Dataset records
-------

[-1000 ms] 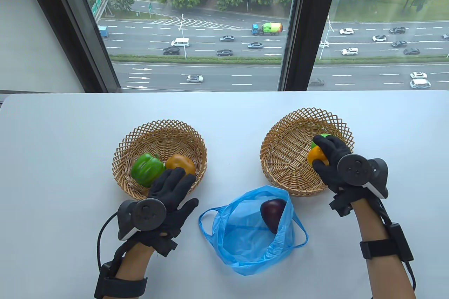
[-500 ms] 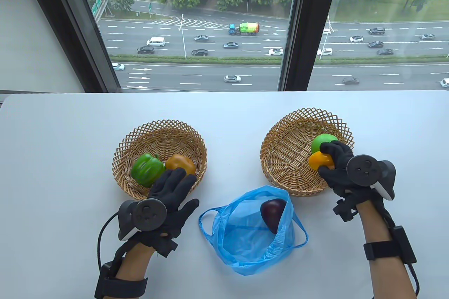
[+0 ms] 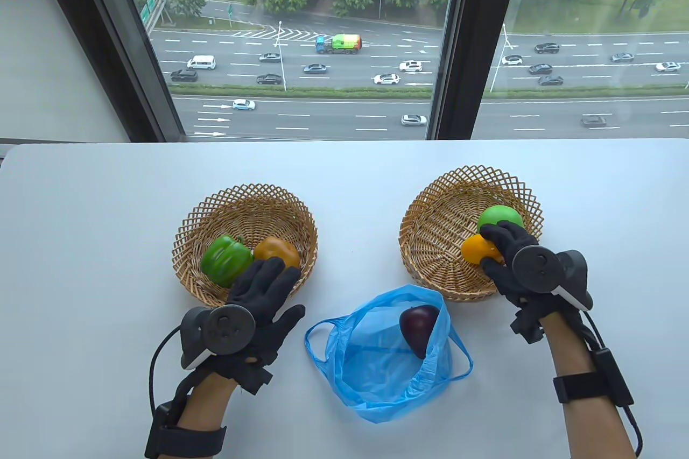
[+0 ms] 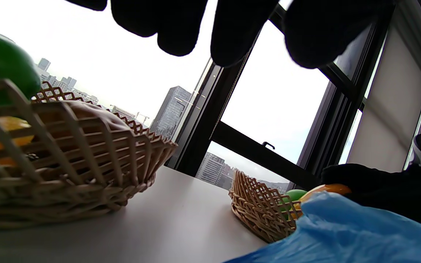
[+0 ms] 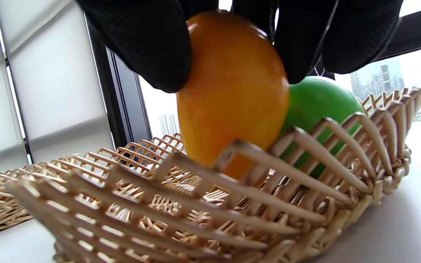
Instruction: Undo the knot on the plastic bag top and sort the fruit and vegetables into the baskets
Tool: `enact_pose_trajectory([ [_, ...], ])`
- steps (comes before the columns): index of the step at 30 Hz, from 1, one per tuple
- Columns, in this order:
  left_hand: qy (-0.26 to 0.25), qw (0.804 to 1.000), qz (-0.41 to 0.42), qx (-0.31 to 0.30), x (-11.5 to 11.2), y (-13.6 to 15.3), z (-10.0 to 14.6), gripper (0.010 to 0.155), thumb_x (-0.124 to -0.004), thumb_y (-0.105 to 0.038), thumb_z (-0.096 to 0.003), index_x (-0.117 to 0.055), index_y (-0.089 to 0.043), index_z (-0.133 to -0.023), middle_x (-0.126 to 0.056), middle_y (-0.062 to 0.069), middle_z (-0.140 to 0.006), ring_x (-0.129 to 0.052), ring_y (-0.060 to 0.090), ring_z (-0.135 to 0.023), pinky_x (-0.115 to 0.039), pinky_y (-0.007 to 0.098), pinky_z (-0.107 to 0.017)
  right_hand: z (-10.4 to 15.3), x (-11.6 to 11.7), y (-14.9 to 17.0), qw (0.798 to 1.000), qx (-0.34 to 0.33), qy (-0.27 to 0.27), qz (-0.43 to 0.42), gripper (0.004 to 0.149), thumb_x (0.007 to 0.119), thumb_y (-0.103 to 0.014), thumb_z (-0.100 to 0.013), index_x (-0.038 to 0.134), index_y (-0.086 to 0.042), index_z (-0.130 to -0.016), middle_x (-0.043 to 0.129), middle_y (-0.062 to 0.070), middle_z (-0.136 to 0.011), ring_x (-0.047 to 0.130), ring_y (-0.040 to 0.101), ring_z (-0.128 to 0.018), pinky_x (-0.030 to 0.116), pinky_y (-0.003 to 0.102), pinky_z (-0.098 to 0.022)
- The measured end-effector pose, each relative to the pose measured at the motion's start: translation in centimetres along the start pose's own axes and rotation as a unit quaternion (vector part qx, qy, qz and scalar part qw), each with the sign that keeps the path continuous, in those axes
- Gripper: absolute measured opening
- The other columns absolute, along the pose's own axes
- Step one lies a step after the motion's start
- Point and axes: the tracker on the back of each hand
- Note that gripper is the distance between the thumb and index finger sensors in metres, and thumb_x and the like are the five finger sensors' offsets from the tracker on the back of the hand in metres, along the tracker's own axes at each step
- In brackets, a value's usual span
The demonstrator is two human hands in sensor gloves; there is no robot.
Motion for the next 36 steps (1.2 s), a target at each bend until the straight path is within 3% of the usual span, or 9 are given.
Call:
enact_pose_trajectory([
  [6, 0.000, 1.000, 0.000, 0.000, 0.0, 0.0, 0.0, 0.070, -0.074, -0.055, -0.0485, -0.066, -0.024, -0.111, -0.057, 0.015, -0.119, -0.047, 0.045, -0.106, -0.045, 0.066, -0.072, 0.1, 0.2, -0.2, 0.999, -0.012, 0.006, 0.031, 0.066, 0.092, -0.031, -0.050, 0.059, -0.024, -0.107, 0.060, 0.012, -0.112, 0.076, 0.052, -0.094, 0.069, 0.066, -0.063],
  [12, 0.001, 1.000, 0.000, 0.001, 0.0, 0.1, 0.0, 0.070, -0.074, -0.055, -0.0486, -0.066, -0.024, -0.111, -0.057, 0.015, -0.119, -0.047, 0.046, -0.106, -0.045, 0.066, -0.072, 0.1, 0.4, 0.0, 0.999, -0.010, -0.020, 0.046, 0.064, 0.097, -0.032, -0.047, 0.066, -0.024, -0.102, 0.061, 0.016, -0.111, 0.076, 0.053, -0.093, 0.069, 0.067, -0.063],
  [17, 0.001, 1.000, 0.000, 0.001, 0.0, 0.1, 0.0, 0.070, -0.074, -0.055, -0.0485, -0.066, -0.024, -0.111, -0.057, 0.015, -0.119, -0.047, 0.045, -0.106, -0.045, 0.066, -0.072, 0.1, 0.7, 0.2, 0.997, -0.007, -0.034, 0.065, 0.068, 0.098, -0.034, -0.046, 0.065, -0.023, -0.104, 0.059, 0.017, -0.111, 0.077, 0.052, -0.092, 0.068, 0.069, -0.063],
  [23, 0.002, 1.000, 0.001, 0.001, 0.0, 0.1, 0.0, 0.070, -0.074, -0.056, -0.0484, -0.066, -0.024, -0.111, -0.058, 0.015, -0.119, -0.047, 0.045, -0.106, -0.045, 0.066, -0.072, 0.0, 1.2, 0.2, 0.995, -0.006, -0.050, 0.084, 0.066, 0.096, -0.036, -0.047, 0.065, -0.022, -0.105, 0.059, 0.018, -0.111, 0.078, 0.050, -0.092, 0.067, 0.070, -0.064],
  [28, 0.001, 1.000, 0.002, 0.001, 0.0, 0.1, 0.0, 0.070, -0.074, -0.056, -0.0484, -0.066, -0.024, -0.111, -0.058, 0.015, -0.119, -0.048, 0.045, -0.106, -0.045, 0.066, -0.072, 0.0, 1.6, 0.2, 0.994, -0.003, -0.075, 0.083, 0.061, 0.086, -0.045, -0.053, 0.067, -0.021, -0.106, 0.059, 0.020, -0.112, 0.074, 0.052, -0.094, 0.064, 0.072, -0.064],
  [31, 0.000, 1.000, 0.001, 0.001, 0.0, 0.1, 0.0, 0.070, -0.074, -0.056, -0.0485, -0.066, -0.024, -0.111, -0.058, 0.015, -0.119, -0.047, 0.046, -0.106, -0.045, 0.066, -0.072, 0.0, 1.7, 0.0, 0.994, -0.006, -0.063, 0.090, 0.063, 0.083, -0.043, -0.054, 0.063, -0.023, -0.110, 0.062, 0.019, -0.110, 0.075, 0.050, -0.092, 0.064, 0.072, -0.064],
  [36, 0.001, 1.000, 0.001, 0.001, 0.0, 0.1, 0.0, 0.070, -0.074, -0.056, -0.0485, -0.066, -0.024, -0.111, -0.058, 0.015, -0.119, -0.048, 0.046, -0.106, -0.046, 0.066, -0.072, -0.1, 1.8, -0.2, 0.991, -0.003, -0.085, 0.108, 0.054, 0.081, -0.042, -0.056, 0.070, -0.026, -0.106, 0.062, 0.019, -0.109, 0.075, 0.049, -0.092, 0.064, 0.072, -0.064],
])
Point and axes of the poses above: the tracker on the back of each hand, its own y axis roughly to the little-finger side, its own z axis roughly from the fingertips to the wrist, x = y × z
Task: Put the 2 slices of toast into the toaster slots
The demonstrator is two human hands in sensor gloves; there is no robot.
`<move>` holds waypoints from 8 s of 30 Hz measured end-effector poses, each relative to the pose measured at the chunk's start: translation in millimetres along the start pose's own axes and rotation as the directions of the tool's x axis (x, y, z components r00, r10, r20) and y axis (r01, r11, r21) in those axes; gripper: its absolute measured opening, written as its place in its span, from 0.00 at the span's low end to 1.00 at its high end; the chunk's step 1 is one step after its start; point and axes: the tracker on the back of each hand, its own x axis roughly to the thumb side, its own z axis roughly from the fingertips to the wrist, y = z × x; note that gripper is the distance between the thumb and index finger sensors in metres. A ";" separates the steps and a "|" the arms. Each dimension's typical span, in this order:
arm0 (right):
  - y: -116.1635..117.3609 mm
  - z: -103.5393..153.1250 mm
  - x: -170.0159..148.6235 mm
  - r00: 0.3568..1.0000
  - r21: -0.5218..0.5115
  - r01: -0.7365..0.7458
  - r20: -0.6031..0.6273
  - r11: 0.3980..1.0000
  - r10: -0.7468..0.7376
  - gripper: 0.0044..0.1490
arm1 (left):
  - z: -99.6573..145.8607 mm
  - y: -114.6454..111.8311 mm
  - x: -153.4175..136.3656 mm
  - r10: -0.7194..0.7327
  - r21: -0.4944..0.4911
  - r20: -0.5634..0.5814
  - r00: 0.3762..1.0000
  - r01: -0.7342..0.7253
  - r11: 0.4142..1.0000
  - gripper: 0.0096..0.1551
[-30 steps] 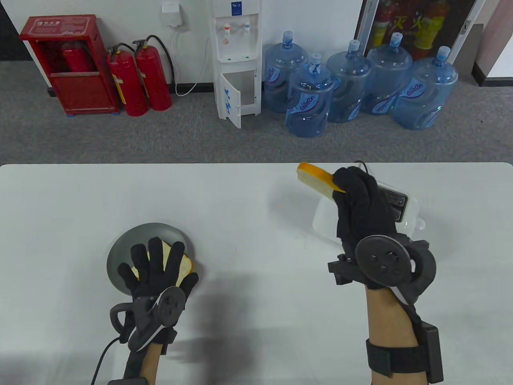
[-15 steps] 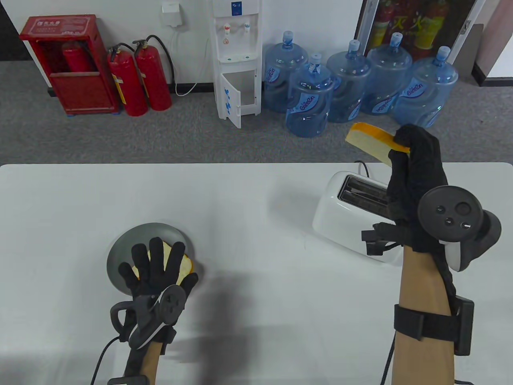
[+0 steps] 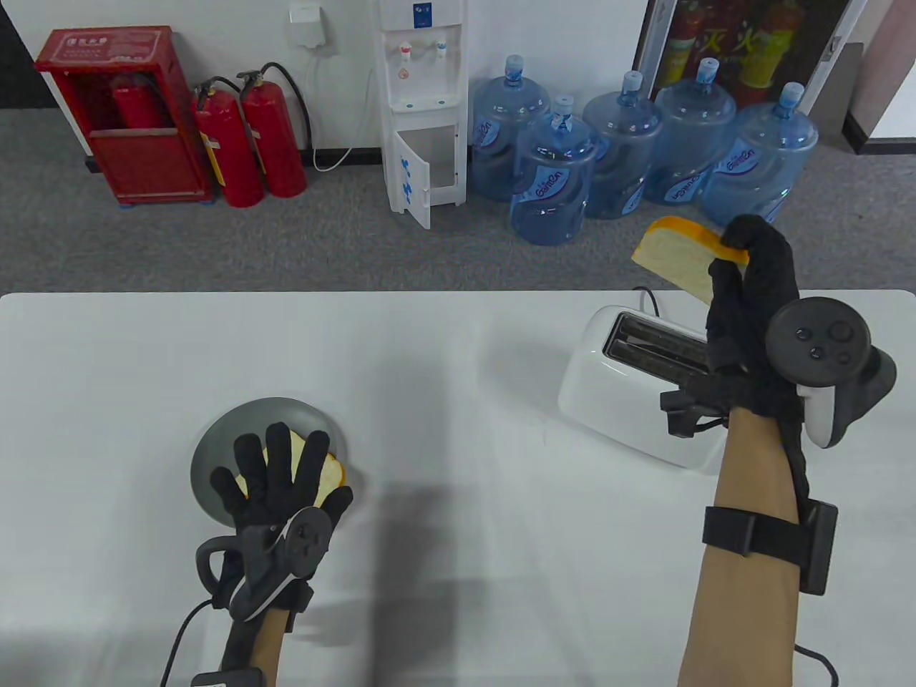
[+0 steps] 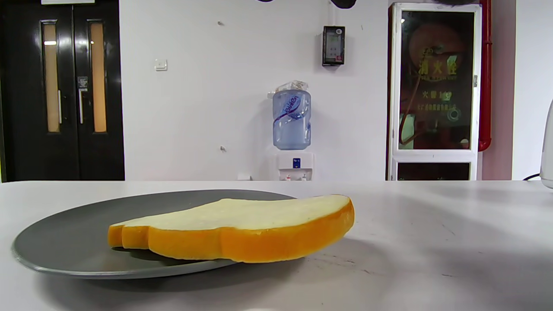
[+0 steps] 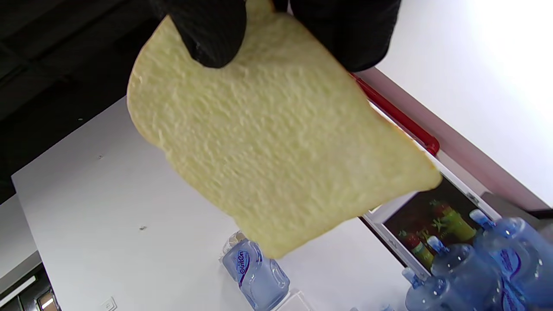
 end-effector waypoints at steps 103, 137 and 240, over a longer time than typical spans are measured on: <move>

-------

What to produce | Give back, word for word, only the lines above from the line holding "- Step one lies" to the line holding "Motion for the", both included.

Output below |
- Step one lies a step after the motion's start
- Point and axes: the tracker on the back of each hand
- Note that gripper is the distance between the thumb and index finger sensors in metres, and thumb_x and the like are the five finger sensors' offsets from the tracker on the back of the hand in metres, along the tracker's own axes at each step
- In brackets, a value's usual span
The demonstrator is two human hands in sensor gloves; there is no robot.
Motion for the next 36 steps (1.2 s), a target at each bend until the straight path is within 3% of the usual span, or 9 are given.

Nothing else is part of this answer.